解题报告 之 POJ3041 Asteroids

Description

Bessie wants to navigate her spaceship through a dangerous asteroid field in the shape of an N x N grid (1 <= N <= 500). The grid contains K asteroids (1 <= K <= 10,000), which are conveniently located at the lattice points of the grid.

Fortunately, Bessie has a powerful weapon that can vaporize all the asteroids in any given row or column of the grid with a single shot.This weapon is quite expensive, so she wishes to use it sparingly.Given the location of all the asteroids in the field, find
the minimum number of shots Bessie needs to fire to eliminate all of the asteroids.

Input

* Line 1: Two integers N and K, separated by a single space.

* Lines 2..K+1: Each line contains two space-separated integers R and C (1 <= R, C <= N) denoting the row and column coordinates of an asteroid, respectively.

Output

* Line 1: The integer representing the minimum number of times Bessie must shoot.

Sample Input

3 4
1 1
1 3
2 2
3 2

Sample Output

2

Hint

INPUT DETAILS:

The following diagram represents the data, where "X" is an asteroid and "." is empty space:

X.X

.X.

OUTPUT DETAILS:

Bessie may fire across row 1 to destroy the asteroids at (1,1) and (1,3), and then she may fire down column 2 to destroy the asteroids at (2,2) and (3,2).

题目大意：一个n*n的地图上有k个陨石，告诉你他们的坐标，你的激光武器可以一次破坏一排或者一列的陨石，问你至少要使用多少条激光才能消灭所有陨石。

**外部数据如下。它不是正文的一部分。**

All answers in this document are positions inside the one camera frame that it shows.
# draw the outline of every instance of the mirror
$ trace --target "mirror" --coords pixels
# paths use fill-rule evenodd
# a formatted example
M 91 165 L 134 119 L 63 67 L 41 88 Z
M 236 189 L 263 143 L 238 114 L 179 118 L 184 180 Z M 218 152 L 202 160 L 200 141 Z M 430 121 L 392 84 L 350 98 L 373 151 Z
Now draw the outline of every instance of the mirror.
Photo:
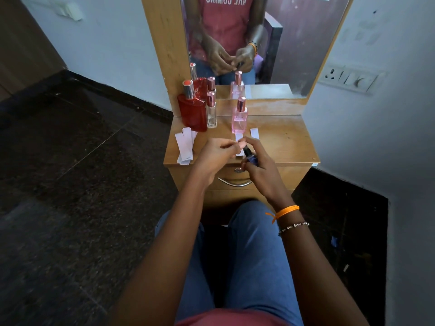
M 218 98 L 230 98 L 235 70 L 247 98 L 269 84 L 266 98 L 304 98 L 348 2 L 181 0 L 190 61 L 198 77 L 216 78 Z

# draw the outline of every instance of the red t-shirt
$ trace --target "red t-shirt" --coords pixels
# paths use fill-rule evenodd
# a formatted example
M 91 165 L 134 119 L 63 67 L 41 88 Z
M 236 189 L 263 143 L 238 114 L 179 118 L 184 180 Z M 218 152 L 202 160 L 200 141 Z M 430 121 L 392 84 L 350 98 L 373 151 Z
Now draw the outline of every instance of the red t-shirt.
M 175 326 L 288 326 L 274 315 L 255 310 L 213 309 L 182 320 Z
M 205 31 L 234 56 L 246 46 L 245 33 L 253 0 L 198 0 Z M 200 60 L 207 60 L 201 45 L 189 36 L 189 51 Z

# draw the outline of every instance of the rose gold cap
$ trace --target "rose gold cap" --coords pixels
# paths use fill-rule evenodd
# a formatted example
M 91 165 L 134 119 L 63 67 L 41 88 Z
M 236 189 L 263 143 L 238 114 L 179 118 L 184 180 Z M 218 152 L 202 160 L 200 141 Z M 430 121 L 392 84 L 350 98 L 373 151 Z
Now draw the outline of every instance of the rose gold cap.
M 195 90 L 193 89 L 192 80 L 183 81 L 183 89 L 184 89 L 184 95 L 186 96 L 187 99 L 195 98 Z
M 237 110 L 239 112 L 244 112 L 246 107 L 246 97 L 239 97 L 237 99 Z
M 207 93 L 207 106 L 209 107 L 215 107 L 216 106 L 216 99 L 215 99 L 215 92 L 209 91 Z
M 207 90 L 212 91 L 216 89 L 216 80 L 214 76 L 207 78 Z
M 195 63 L 191 63 L 191 76 L 192 76 L 192 80 L 198 79 L 198 76 L 196 74 L 196 64 Z
M 234 83 L 237 86 L 242 84 L 242 71 L 236 71 L 236 77 L 234 78 Z

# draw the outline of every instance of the orange bracelet
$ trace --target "orange bracelet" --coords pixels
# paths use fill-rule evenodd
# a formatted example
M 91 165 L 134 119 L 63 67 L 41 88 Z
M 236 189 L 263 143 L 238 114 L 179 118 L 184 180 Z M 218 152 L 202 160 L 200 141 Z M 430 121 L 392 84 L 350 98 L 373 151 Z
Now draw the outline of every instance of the orange bracelet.
M 297 206 L 297 205 L 293 205 L 293 206 L 289 206 L 289 207 L 286 207 L 286 208 L 280 210 L 280 211 L 279 211 L 278 213 L 276 213 L 275 215 L 270 214 L 270 213 L 266 213 L 266 214 L 267 214 L 267 215 L 270 215 L 270 216 L 273 217 L 273 221 L 272 221 L 272 224 L 273 224 L 273 223 L 275 223 L 275 221 L 276 221 L 277 219 L 279 219 L 281 216 L 283 216 L 283 215 L 285 215 L 285 214 L 288 214 L 288 213 L 290 213 L 290 212 L 293 212 L 294 210 L 298 210 L 298 209 L 299 209 L 299 206 Z
M 255 45 L 255 43 L 250 42 L 250 43 L 248 43 L 247 45 L 248 45 L 248 46 L 249 46 L 249 45 L 253 46 L 253 47 L 254 47 L 254 50 L 255 50 L 255 55 L 257 55 L 257 46 Z

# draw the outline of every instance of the dark blue perfume bottle
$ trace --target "dark blue perfume bottle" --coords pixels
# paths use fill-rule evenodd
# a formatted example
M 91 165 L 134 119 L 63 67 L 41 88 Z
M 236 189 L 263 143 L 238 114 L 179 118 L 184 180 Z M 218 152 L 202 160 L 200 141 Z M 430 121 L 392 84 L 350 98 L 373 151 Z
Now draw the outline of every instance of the dark blue perfume bottle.
M 243 148 L 243 152 L 245 153 L 245 156 L 250 163 L 252 163 L 255 166 L 258 166 L 257 157 L 251 152 L 251 150 L 247 146 Z

分析：我们采用最大流来解决该问题。首先有一个技巧，比较反常规，就是将每一行和每一列作为节点，而陨石为边。为什么呢？某行和某列如果存在一条边，那么说明该行该列的交点处有一个陨石需要消灭。效果如下：

   
                                        
        图1
图2

从图1中可以看出本题需要两条激光，然后我们按照上述的建图方法建为图2，那么我们可以看出，我们需要从｛r1,r2,r3,c1,c2,c3｝中找到一个子集，使得所有边都与这个子集中的点相连。所以将题目转化为最小点覆盖的问题。根据结论，二分图的最小点覆盖
= 二分图最大匹配。于是跑一个最大流即可。

上代码：

#include<iostream>
#include<cstring>
#include<algorithm>
#include<queue>
#include<cstdio>
using namespace std;

const int MAXN = 1210;
const int MAXM = 21000;
const int INF = 0x3f3f3f3f;

struct Edge
{
	int from, to, cap, next;
};

Edge edge[MAXM];
int level[MAXN];
int head[MAXN];
int src, des, cnt;

void addedge(int from,int to,int cap)
{
	edge[cnt].from = from;
	edge[cnt].to = to;
	edge[cnt].cap = cap;
	edge[cnt].next = head[from];
	head[from] = cnt++;

	swap( from, to );

	edge[cnt].from = from;
	edge[cnt].to = to;
	edge[cnt].cap = 0;
	edge[cnt].next = head[from];
	head[from] = cnt++;
}

int bfs()
{
	memset( level, -1, sizeof level );
	queue<int> q;
	while(!q.empty())
		q.pop();

	level[src] = 0;
	q.push( src );

	while(!q.empty())
	{
		int u = q.front();
		q.pop();

		for(int i = head[u]; i != -1; i = edge[i].next)
		{
			int v = edge[i].to;
			if(edge[i].cap&&level[v] == -1)
			{
				level[v] = level[u] + 1;
				q.push( v );
			}
		}
	}
	return level[des] != -1;
}

int dfs( int u, int f )
{
	if(u == des)
		return f;
	int tem;
	for(int i = head[u]; i != -1; i = edge[i].next)
	{
		int v = edge[i].to;
		if(edge[i].cap > 0 && level[v] == level[u] + 1)
		{
			tem = dfs( v, min( f, edge[i].cap ) );
			if(tem > 0)
			{
				edge[i].cap -= tem;
				edge[i^1].cap += tem;
				return tem;
			}
		}
	}
	level[u] = -1;
		return 0;
}

int Dinic()
{
	int ans = 0, tem;
	while(bfs())
	{
		while((tem = dfs( src, INF ) > 0))
		{
			ans += tem;
		}
	}
	return ans;
}

int main()
{
	int n, k;
	src = 0; des = 1205;
	while(cin >> n >> k)
	{
		memset( head, -1, sizeof head );
		cnt = 0;
		for(int i = 1; i <= n; i++)
		{
			addedge( src, i, 1 );
			addedge( i + 500, des, 1 );
		}
		for(int i = 1; i <= k; i++)
		{
			int a, b;
			cin >> a >> b;
			addedge( a, b + 500, 1 );
		}

		cout << Dinic() << endl;
	}

	return 0;
}

所以这题的总结就是巧妙的建图思路加上最小点覆盖转化为二分图最大匹配。